> What you are asked to do
Every line of the entries below from the one containing "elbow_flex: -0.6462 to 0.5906" to the one containing "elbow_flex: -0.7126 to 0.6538", both ends included, must be written out exactly. No other line belongs in the answer.
Records section start
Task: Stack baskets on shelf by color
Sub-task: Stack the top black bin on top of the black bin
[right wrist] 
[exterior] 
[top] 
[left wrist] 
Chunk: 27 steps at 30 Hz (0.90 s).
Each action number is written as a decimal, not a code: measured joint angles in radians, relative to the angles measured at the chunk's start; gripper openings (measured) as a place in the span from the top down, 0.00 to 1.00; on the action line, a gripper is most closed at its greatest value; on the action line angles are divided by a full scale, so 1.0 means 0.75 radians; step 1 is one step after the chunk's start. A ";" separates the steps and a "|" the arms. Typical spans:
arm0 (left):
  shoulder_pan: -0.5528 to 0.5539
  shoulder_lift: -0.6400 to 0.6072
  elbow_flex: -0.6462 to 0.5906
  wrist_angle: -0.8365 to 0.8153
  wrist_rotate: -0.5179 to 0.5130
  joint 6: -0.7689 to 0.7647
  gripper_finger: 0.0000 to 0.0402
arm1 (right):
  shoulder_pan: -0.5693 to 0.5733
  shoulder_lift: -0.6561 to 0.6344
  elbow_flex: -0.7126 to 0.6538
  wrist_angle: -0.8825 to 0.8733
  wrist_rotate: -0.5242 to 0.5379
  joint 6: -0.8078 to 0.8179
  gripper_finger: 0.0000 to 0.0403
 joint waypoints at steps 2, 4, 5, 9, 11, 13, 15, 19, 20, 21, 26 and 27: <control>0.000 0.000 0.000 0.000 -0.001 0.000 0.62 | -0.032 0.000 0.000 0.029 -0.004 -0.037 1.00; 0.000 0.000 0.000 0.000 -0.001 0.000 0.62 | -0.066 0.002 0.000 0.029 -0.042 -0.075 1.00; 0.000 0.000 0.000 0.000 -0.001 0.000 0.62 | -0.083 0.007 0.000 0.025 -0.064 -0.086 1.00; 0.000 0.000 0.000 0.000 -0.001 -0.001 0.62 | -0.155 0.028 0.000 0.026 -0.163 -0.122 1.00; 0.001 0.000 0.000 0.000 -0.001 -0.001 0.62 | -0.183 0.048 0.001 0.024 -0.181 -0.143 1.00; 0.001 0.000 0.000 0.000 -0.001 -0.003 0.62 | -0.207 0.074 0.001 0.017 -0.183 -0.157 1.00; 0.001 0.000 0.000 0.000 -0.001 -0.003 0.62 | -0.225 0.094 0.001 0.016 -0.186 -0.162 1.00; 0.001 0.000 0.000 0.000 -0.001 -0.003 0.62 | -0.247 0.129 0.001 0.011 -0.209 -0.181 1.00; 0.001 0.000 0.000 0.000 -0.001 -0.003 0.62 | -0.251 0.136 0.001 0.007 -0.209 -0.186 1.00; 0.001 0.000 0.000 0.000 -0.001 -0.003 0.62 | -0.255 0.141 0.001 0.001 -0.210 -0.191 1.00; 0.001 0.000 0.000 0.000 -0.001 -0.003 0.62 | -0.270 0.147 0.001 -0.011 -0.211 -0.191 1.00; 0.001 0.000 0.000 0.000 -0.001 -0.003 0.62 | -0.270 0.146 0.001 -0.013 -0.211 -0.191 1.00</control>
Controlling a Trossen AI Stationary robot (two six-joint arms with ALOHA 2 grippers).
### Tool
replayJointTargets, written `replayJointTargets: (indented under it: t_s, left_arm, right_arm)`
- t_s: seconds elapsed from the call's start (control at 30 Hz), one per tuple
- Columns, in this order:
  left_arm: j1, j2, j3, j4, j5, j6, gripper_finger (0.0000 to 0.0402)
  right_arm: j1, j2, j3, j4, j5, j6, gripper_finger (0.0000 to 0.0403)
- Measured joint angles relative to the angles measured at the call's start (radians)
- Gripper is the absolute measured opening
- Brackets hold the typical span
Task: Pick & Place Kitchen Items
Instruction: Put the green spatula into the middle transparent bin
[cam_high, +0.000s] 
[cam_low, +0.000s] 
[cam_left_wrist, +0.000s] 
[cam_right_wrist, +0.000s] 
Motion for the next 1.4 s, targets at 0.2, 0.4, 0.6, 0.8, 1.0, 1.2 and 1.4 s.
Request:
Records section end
> Your response
  elbow_flex: -0.6462 to 0.5906
  wrist_angle: -0.8365 to 0.8153
  wrist_rotate: -0.5179 to 0.5130
  joint 6: -0.7689 to 0.7647
  gripper_finger: 0.0000 to 0.0402
arm1 (right):
  shoulder_pan: -0.5693 to 0.5733
  shoulder_lift: -0.6561 to 0.6344
  elbow_flex: -0.7126 to 0.6538

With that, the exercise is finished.